Prompt:
Scan the material below for lines with the word "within" and report how many there are, with nothing added.

━━━

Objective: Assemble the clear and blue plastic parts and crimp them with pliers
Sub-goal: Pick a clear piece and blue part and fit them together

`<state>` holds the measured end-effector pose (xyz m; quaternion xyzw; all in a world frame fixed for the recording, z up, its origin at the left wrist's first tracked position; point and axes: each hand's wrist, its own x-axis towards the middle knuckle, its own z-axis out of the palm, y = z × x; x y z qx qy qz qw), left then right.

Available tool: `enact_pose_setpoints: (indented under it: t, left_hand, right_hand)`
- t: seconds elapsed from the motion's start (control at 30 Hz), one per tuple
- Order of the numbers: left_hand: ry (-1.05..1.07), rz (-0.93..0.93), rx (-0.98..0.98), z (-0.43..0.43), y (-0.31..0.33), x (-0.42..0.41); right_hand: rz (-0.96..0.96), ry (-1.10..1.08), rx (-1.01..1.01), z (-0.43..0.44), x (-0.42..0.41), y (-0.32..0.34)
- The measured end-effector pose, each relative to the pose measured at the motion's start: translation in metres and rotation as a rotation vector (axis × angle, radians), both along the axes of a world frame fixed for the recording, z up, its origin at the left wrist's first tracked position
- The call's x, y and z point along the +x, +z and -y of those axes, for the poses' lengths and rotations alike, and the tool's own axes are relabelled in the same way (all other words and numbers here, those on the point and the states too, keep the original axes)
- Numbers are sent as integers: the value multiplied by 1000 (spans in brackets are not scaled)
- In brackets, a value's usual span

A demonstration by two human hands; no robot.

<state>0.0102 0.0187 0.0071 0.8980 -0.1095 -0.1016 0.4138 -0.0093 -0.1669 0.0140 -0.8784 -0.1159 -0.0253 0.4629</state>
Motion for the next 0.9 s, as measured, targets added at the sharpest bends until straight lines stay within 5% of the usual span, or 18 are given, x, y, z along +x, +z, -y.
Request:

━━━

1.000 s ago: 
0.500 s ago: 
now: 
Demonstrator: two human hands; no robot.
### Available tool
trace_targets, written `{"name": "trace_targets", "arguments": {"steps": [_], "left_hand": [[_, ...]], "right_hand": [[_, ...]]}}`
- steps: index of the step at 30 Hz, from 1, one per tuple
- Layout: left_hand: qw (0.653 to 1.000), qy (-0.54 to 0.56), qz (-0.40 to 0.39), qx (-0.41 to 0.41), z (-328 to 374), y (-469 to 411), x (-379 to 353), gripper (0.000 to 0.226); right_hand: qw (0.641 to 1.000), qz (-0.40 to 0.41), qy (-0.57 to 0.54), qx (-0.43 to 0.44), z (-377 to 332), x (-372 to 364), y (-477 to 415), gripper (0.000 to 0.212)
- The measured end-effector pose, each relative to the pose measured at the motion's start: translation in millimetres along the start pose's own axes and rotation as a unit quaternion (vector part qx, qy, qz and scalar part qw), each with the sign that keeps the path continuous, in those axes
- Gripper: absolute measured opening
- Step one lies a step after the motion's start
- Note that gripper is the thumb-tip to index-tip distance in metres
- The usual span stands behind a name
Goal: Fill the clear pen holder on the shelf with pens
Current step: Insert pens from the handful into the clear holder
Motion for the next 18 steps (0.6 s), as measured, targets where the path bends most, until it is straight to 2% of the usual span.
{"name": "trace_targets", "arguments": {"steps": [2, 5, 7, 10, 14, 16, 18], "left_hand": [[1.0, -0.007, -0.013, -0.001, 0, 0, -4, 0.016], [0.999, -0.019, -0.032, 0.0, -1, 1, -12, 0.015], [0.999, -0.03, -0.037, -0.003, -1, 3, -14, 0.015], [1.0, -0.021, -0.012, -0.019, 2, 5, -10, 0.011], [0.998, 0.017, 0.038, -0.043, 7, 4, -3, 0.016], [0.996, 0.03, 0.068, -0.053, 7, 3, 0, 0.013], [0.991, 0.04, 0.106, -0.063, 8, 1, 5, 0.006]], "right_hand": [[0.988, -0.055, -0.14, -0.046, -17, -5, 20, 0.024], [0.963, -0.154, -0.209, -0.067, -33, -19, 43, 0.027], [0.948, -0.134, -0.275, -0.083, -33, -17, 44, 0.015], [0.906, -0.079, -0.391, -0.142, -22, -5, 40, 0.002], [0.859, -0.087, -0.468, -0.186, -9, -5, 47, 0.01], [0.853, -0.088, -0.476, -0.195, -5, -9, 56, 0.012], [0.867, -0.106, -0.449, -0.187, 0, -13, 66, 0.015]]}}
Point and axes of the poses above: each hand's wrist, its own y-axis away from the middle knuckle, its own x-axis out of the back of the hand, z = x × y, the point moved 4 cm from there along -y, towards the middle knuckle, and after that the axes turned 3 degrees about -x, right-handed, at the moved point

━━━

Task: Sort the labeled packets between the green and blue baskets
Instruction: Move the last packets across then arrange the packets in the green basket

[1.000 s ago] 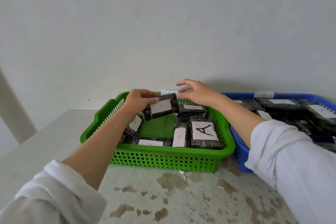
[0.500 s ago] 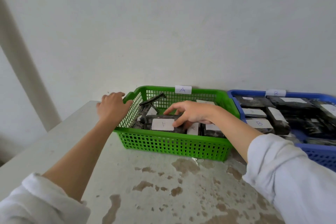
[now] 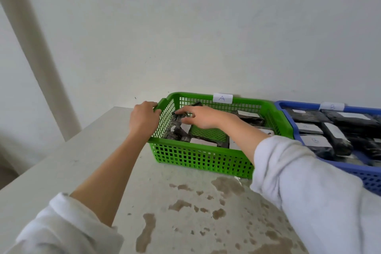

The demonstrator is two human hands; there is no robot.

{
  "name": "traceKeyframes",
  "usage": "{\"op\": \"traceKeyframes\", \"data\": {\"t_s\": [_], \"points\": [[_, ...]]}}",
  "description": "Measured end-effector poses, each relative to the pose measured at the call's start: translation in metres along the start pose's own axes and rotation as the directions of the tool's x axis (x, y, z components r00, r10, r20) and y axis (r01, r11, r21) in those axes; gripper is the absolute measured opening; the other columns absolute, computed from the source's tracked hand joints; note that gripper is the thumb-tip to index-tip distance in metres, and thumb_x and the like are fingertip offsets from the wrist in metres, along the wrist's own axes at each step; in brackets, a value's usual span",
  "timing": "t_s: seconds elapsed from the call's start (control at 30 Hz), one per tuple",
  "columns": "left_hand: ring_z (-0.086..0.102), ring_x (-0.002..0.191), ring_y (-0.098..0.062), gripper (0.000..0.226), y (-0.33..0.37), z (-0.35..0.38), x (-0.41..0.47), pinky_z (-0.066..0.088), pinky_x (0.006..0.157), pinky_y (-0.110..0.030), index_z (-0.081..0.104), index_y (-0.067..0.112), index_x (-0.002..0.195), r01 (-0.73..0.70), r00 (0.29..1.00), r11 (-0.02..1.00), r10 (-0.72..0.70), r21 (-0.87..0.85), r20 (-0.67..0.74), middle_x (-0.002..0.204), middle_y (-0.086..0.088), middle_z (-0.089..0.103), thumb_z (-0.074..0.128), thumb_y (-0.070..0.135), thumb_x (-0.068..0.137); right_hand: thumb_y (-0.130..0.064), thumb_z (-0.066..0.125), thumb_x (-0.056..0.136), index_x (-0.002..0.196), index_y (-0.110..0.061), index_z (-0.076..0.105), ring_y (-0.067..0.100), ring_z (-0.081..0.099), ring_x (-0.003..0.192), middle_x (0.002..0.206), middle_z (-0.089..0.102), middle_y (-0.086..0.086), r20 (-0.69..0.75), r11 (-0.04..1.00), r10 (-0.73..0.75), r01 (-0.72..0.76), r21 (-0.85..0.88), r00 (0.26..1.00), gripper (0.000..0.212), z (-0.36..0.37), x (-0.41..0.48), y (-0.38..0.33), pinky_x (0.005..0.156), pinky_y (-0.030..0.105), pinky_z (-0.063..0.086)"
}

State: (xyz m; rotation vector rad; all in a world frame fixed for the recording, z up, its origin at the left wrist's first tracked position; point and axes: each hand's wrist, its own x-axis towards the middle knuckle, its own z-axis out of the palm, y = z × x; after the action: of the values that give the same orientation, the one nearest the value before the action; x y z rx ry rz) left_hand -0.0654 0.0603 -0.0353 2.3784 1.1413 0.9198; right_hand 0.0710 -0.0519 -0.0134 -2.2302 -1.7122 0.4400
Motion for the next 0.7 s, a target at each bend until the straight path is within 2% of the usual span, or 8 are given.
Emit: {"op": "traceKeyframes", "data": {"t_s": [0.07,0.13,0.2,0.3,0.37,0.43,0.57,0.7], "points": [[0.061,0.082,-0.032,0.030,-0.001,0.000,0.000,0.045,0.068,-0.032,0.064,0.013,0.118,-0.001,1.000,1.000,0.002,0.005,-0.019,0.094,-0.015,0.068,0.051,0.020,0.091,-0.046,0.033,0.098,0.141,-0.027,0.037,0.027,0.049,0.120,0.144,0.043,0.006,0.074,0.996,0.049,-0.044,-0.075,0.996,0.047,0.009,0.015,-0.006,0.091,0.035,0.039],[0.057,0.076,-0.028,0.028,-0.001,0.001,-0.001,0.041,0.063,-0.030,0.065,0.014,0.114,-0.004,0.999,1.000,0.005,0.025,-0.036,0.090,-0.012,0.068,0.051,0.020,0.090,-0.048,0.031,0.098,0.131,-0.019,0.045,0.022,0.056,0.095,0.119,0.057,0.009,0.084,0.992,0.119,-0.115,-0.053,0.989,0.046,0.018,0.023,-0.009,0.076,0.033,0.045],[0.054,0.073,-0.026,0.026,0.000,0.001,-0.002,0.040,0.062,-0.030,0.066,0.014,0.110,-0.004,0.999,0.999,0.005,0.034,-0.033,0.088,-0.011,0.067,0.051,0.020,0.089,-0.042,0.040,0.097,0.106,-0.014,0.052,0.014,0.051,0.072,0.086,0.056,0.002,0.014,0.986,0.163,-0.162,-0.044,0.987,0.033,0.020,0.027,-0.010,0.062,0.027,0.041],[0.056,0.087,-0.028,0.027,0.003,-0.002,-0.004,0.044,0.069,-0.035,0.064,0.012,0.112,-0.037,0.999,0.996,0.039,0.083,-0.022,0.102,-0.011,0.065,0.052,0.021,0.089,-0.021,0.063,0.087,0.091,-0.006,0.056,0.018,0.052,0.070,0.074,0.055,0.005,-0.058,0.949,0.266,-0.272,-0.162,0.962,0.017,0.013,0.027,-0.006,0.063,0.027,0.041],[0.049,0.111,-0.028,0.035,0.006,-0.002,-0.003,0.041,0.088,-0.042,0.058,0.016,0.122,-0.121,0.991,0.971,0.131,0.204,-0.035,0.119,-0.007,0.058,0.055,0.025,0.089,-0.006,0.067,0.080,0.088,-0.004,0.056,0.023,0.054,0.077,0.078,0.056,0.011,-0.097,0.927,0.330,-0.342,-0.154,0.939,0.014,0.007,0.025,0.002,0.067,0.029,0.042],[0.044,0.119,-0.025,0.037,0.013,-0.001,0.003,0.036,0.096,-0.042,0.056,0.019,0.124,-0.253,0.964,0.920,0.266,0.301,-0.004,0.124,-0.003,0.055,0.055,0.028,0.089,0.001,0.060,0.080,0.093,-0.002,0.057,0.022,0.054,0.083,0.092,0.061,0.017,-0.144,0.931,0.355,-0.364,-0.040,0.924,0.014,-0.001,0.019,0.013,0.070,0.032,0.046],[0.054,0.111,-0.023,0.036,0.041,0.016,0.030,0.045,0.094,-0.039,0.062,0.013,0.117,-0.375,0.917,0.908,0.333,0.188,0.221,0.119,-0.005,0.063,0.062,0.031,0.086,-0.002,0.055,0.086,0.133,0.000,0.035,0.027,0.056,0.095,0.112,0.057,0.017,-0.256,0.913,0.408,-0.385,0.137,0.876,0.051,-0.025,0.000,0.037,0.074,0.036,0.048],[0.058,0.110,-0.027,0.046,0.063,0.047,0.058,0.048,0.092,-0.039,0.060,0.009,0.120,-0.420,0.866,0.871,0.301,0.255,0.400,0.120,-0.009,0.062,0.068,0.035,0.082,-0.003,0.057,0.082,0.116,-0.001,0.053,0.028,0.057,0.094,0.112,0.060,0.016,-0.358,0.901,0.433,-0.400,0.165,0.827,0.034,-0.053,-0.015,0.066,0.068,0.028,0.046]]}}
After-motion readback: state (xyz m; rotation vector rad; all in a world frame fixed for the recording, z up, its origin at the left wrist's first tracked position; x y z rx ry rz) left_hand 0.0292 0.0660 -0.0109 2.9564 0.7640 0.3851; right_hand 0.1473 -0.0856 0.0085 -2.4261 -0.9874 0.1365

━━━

Exercise answer:
2